Lynell prepared a formal letter to Matt LePore, describing how the resident wildlife at Soldiers Delight cannot be released back into their natural habitats due either to their injuries or the fact that they have been imprinted on humans and would not know to fear them or how to forage for food on their own. She explained how each animal participates in Patapsco Valley State Park's Scales & Tales Program, which brings rehabilitated wildlife into inner city classrooms, senior centers and other venues to teach children and adults about nature and the value of our wild spaces. Lynell wrote about the turtles, frogs and birds which need fresh produce every day.
|Soldiers Delight Ranger Jamie Petrucci receives a box of fresh produce from Wegman's clerk Collin Butler|
In two weeks' time, Lynell met with Matt LePore again and presented him with her letter. Mr. LePore introduced her to the produce manager, Shane Andy. They set up a schedule and established a routine for the weekly grocery handoff.

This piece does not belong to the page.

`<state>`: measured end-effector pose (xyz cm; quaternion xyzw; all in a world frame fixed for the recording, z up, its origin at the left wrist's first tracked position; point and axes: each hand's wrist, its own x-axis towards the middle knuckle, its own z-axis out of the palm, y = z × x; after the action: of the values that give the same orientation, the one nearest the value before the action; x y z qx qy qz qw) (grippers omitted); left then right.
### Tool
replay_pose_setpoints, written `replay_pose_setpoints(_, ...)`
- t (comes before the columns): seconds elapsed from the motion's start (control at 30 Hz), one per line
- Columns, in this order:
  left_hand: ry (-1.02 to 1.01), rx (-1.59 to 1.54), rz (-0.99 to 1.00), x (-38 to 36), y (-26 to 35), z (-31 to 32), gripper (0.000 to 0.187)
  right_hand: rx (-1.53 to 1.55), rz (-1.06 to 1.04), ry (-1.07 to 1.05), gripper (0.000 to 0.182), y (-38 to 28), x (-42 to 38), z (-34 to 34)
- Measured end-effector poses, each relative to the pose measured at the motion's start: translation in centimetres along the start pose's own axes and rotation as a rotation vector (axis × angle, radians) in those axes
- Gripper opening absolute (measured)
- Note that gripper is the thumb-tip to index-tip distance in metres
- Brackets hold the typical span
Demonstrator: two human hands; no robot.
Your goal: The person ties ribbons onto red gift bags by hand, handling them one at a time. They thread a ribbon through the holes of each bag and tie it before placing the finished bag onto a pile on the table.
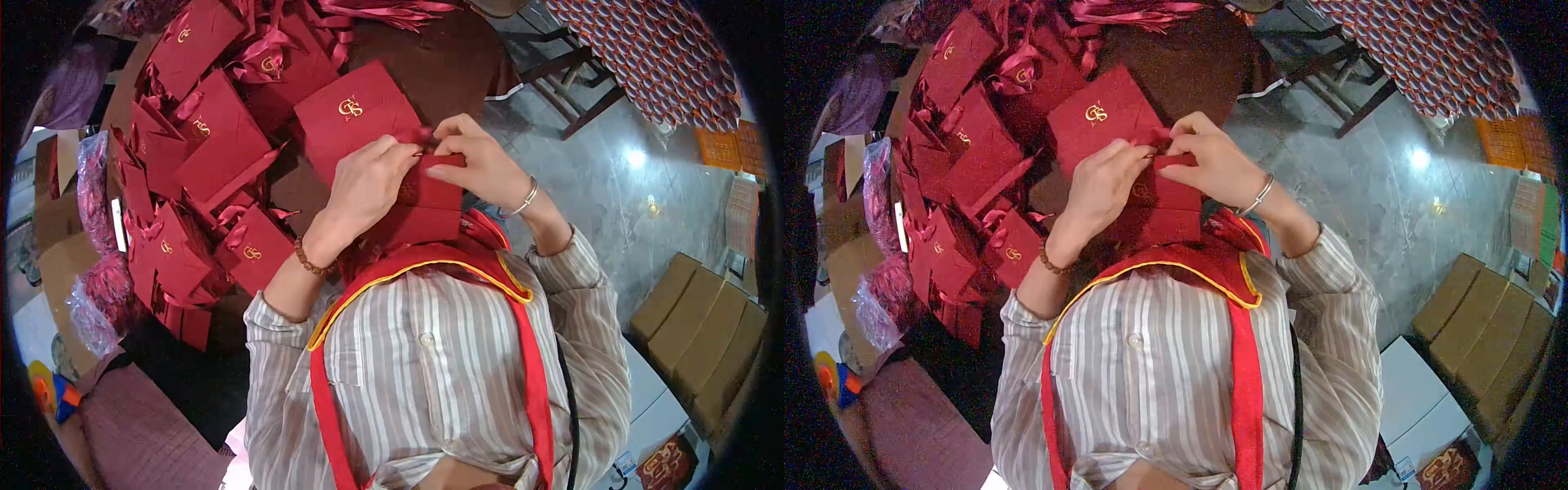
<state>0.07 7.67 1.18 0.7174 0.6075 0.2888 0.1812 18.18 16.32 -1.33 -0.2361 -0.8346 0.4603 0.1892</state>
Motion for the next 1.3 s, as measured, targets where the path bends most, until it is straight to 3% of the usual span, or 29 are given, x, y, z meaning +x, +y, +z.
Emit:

And so a fruitful partnership was struck between a grocery company who genuinely cares about the communities it serves and the staff and volunteers at Soldiers Delight Natural Environment Area in whose care the resident wildlife is entrusted. Every Friday morning a Soldiers Delight naturalist picks up a small box of leftover produce and brings it back to the animal residents at Soldiers Delight to enjoy and devour. And every week Wegman's demonstrates its generosity and commitment to conservation and the environment by providing this otherwise disposable nourishment to the rehabilitated animals in our care.
As for Lynell? She was a presented with a "Produce Pioneer" award made from a paper plate by staff naturalist Tabitha Aguirre at Soldiers Delight's annual volunteer appreciation luncheon in November, showing that this new produce partnership was truly a win-win-win for all.